Can the countries the United States have invited to an exclusive summit on democracy safeguard and spread a system that is inherently flawed and fragile?

Biden's Democracy Summit: The Sad Truth About The Invitation List

The U.S. invited Taiwan to take part to the Summit for Democracy

Marcos Peckel

-OpEd-

BOGOTÁ — Don't expect much from the Summit for Democracy, summoned by the U.S. President Joe Biden.

Slated later this week, it follows other initiatives to defend and promote democracy worldwide, and will convene by video remote the representatives of 110 invited countries, which the U.S. State Department considers democracies.

Its three stated objectives are: defense against authoritarianism, fighting corruption and promoting respect for human rights.

The first controversy around the gathering emerged from the guest list, which includes some of the United States' chief regional allies.

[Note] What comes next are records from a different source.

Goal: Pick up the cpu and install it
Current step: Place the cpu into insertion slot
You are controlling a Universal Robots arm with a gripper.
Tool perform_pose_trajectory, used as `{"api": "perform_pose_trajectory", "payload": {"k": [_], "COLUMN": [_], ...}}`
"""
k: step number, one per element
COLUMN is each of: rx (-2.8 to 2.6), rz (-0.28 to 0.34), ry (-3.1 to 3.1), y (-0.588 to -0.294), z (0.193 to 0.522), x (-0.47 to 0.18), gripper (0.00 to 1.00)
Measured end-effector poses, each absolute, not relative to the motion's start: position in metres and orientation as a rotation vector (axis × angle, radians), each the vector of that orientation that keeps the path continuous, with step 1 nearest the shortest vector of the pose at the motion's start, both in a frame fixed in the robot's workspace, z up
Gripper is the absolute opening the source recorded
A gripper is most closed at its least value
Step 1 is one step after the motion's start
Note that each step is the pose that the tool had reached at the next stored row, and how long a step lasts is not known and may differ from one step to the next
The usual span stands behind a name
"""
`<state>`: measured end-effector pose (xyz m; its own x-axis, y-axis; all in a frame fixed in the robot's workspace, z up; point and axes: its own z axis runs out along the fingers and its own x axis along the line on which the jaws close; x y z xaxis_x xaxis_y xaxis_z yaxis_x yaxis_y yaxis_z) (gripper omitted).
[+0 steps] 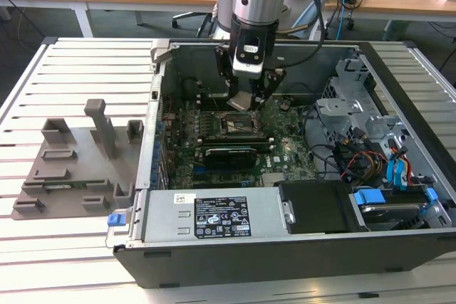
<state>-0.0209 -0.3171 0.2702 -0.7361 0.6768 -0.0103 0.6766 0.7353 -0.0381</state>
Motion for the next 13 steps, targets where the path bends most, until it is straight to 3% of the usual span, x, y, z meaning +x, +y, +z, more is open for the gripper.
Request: {"api": "perform_pose_trajectory", "payload": {"k": [13], "rx": [-1.279], "rz": [0.061], "ry": [-2.862], "y": [-0.3171], "z": [0.2700], "x": [-0.0209], "gripper": [0.55]}}
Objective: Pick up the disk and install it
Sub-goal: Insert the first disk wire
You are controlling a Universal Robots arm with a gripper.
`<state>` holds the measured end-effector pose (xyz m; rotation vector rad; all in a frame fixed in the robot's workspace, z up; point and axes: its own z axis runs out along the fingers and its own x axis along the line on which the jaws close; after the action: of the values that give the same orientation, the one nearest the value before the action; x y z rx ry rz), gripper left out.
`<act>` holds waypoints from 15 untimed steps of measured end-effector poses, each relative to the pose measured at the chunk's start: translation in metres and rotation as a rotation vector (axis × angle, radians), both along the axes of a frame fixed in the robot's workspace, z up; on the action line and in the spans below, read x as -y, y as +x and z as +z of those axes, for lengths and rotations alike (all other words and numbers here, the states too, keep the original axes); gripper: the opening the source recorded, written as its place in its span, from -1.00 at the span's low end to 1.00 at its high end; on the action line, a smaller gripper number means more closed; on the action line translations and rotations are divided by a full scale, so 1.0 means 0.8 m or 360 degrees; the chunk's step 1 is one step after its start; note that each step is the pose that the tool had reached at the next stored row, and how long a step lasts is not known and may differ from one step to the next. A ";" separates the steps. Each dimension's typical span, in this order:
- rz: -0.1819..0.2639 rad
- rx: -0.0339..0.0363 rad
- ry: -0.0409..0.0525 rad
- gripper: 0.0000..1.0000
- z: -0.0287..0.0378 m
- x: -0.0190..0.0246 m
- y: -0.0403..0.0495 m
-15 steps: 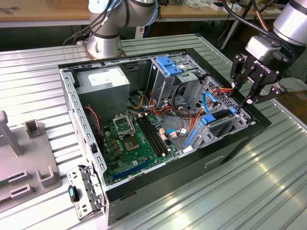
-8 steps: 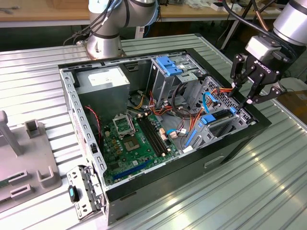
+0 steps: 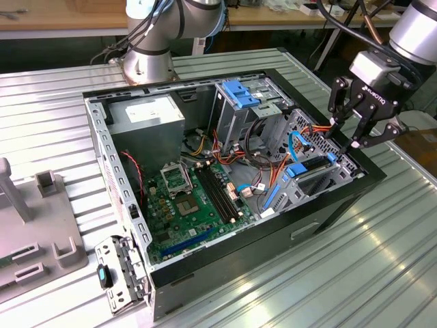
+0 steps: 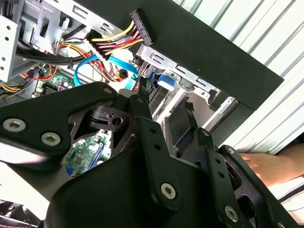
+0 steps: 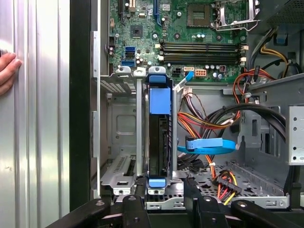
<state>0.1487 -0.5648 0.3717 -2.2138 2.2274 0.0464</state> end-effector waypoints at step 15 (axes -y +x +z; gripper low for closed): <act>0.0375 0.0000 0.0001 -0.11 -0.0002 -0.0077 0.019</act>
<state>0.1640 -0.5586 0.3716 -2.4626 1.9533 0.0468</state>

Whatever the concerns, they are of particular importance amid an incipient, reemerging cold war with China.

Who's in and who's out

The least represented regions will include Central America, the Gulf, Central Asia, Southeast Asia and North Africa. From the Middle East, only Israel and Iraq were invited, with the latter included to show that the 2003 invasion achieved something. Tunisia, an erstwhile example to hold up from the Arab Spring, was not invited. It is slowly, though not inevitably, sliding toward authoritarian rule.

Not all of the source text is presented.